In full and word for word, print the data below.

• • • • • • •

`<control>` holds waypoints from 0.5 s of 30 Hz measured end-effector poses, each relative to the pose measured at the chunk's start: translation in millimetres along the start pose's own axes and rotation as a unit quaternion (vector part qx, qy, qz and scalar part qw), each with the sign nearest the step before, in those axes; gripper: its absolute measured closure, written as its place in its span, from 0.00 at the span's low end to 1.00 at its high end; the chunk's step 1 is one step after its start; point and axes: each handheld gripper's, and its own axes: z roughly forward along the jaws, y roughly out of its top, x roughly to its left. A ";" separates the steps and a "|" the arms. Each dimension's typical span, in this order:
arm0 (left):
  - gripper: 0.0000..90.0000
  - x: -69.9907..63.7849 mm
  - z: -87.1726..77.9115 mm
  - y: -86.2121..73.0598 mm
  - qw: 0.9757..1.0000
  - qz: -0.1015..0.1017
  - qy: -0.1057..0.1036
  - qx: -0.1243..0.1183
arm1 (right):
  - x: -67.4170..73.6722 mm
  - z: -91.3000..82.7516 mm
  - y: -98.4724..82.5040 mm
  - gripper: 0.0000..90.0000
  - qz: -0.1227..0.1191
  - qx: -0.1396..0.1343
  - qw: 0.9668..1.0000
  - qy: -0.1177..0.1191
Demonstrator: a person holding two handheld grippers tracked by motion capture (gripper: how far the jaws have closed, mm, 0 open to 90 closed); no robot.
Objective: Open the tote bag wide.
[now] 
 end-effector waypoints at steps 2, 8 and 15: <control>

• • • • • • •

ANSWER AREA:
`<control>` holds waypoints from 0.5 s of 30 Hz measured end-effector poses, each relative to the pose measured at the chunk's start: translation in millimetres along the start pose's own axes and rotation as a unit quaternion (vector part qx, qy, qz and scalar part qw), each with the sign nearest the step before, in those axes; gripper: its absolute measured closure, written as its place in its span, from 0.00 at the span's low end to 1.00 at its high end; the chunk's step 1 is one step after its start; point and axes: each handheld gripper's, and its own axes: z roughly forward along the jaws, y roughly out of its top, x roughly to its left. A ";" separates the steps and a "|" the arms. Each dimension's typical span, in this order:
arm0 (left):
  - gripper: 0.0000..90.0000
  - x: -69.9907..63.7849 mm
  - z: -87.1726..77.9115 mm
  - y: -86.2121..73.0598 mm
  - qw: 0.9757..1.0000
  - qz: -0.1015..0.1017
  - qy: -0.1057..0.1036
  - qx: -0.1243..0.1183
arm1 (right):
  - x: -67.4170..73.6722 mm
  - z: -91.3000..82.7516 mm
  - y: -98.4724..82.5040 mm
  - gripper: 0.0000..90.0000
  - qz: -0.1227..0.1191
  - qx: -0.1396..0.1343
  - qw: 0.9668..1.0000
  - qy: -0.1177..0.1191
Demonstrator: a person holding two handheld grippers tracked by motion capture (gripper: how far the jaws have closed, mm, 0 open to 90 closed); no robot.
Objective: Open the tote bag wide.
[now] 
 end-effector waypoints at steps 2, 8 and 15: <control>

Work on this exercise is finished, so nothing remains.